Analysis of Imre Kertész’s Fatelessness

Fatelessness is the first novel of Imre Kertész (1929–2016), a work that played a significant part in the author’s receipt of the 2002 Nobel Prize in literature. A novel about a Hungarian-Jewish adolescent boy who is deported to Auschwitz and then imprisoned in Buchenwald, Fatelessness is written in a peculiar ironic-sarcastic tone that differentiates it from common Holocaust representations. The experience of the concentration camps has remained a central topic for Kertész in his subsequent works. Without questioning the singularity of the Holocaust, Kertész considers the postwar communist dictatorship in Hungary to be a “continuation” of the Nazi horrors. Having experienced several dictatorships, Kertész uses his oeuvre to find responses for the position of the individual within totalitarian systems and generally in the face of history.

Fatelessness consists of three main parts: the introduction to the world of György Köves, the 14-yearold protagonist, in the first chapters; his arrest and deportation to Auschwitz and his imprisonment in Buchenwald, comprising the major part of the book; and his return to postwar Hungary in the last chapter.

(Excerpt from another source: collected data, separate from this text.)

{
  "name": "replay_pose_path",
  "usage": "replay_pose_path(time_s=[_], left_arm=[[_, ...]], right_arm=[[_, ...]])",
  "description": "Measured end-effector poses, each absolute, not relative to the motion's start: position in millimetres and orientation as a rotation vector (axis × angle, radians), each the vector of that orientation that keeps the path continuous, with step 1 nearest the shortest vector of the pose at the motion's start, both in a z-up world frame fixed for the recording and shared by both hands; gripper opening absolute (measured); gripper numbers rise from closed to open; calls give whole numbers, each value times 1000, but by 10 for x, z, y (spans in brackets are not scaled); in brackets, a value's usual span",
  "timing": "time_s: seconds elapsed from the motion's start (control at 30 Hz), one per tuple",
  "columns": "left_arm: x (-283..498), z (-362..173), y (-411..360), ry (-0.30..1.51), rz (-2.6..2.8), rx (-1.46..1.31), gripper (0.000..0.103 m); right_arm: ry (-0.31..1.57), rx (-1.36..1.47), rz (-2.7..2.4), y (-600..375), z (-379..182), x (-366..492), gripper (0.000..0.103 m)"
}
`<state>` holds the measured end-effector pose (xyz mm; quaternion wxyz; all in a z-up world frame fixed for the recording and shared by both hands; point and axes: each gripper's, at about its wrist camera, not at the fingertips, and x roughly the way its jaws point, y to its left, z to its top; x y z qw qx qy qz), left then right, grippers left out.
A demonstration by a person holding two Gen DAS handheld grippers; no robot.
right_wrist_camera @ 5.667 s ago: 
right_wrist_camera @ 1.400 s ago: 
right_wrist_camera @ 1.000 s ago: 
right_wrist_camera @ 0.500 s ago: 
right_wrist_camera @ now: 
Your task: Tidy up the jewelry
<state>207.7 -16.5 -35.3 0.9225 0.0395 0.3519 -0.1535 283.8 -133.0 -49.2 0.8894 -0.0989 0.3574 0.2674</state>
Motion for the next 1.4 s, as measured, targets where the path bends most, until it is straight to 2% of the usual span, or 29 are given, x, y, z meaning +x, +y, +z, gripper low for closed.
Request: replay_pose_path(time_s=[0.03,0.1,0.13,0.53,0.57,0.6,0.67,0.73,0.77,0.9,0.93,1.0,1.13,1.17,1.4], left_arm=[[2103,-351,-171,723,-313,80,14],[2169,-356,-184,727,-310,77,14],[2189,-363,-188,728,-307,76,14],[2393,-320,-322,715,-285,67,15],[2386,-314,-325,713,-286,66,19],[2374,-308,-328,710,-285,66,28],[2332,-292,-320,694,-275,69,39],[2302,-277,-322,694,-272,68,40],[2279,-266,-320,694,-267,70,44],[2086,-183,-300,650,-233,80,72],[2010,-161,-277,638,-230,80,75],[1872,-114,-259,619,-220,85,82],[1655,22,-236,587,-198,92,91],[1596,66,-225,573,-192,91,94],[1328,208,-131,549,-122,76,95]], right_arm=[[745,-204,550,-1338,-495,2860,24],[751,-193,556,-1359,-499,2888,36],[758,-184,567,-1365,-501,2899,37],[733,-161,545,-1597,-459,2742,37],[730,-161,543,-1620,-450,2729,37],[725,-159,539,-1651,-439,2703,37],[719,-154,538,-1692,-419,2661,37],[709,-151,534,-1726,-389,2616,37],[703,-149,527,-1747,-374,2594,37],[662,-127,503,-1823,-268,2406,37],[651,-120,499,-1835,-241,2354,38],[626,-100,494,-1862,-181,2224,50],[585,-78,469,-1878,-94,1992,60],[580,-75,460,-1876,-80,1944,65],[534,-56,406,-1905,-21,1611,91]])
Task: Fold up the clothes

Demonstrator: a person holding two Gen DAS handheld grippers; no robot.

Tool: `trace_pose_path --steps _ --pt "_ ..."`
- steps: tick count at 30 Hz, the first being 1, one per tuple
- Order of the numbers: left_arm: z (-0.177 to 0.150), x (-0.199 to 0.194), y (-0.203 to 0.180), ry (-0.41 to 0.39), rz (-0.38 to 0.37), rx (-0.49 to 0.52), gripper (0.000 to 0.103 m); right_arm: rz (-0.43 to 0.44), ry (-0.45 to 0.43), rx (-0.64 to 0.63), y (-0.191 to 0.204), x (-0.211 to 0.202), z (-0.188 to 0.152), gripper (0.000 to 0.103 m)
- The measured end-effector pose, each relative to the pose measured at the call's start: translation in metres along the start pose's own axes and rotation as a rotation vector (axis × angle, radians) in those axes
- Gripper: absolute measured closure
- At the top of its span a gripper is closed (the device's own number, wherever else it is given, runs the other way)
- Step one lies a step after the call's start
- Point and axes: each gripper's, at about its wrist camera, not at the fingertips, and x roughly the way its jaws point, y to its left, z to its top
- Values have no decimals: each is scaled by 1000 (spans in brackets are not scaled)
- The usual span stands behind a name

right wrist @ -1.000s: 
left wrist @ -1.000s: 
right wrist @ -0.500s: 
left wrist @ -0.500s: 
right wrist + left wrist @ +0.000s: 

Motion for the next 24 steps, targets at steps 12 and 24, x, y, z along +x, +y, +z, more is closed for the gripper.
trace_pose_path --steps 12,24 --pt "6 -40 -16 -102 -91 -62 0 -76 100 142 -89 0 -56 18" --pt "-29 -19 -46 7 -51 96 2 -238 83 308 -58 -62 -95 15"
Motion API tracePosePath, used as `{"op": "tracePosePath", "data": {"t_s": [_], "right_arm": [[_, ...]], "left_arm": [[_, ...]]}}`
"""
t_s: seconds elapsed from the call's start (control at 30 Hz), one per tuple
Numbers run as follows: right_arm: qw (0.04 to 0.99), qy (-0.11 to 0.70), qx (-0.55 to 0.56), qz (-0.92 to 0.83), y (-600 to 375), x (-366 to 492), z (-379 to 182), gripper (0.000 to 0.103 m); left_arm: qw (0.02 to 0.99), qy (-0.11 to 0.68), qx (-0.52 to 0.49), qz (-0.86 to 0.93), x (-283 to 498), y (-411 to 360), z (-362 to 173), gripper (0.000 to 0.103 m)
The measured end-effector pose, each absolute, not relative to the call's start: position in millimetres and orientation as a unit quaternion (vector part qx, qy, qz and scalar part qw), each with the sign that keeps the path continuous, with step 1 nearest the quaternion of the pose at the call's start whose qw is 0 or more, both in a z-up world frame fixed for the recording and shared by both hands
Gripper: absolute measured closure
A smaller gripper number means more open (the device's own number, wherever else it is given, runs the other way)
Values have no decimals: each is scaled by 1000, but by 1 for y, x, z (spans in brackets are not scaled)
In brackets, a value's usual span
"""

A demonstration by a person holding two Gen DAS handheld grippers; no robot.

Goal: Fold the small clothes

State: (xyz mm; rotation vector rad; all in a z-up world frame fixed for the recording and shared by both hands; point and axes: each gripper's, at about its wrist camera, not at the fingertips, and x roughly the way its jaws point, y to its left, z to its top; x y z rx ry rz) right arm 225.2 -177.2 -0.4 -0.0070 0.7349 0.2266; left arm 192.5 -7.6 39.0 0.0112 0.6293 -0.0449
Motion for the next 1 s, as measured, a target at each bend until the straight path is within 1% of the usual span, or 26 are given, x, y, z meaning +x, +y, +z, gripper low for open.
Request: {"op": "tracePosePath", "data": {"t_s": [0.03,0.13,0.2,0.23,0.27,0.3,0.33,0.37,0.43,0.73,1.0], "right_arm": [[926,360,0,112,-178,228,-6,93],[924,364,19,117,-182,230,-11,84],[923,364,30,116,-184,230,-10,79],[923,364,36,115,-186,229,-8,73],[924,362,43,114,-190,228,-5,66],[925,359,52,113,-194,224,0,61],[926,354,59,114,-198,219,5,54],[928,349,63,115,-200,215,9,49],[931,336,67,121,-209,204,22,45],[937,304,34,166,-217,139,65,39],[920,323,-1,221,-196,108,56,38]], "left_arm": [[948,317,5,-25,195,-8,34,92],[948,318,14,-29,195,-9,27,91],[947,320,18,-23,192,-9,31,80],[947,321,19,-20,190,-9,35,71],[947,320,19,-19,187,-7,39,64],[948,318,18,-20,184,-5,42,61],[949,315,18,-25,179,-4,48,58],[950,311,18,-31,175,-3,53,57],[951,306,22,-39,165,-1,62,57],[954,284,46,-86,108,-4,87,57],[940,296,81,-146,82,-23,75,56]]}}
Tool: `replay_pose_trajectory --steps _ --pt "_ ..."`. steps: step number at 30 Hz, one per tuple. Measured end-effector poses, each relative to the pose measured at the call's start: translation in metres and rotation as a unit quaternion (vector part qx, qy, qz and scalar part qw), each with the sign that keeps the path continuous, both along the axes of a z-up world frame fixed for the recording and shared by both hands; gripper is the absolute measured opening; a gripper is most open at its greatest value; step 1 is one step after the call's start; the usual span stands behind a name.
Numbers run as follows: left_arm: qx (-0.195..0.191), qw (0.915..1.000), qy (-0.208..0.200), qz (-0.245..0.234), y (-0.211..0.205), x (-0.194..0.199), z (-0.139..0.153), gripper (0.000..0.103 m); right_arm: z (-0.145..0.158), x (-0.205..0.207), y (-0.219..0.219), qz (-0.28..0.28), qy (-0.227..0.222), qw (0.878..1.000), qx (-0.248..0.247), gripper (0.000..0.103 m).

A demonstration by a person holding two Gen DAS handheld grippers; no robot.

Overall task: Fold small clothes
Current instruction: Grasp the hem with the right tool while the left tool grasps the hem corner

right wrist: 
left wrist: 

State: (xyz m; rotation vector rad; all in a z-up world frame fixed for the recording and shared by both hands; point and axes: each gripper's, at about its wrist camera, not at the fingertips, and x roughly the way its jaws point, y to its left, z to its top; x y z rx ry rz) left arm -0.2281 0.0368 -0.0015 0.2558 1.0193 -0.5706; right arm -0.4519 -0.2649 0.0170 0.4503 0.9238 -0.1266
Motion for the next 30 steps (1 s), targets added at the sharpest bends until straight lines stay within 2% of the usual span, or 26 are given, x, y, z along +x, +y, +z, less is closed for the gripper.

The reader meets Köves, a Hungarian Jew, at the moment when his father is obliged to go to a forced labor camp. Although he does not reject religion explicitly, he is sceptical toward it as he speaks about everything around him with academic distance and reservation.

(GERMANY OUT) Kertesz, Imre *09.11.1929-Schriftsteller, Ungarn Literaturnobelpreis 2002- Portrait im Literaturhaus in der Fasanenstrasse, Berlin- 1996 (Photo by GHOST/John Martyn/ullstein bild via Getty Images)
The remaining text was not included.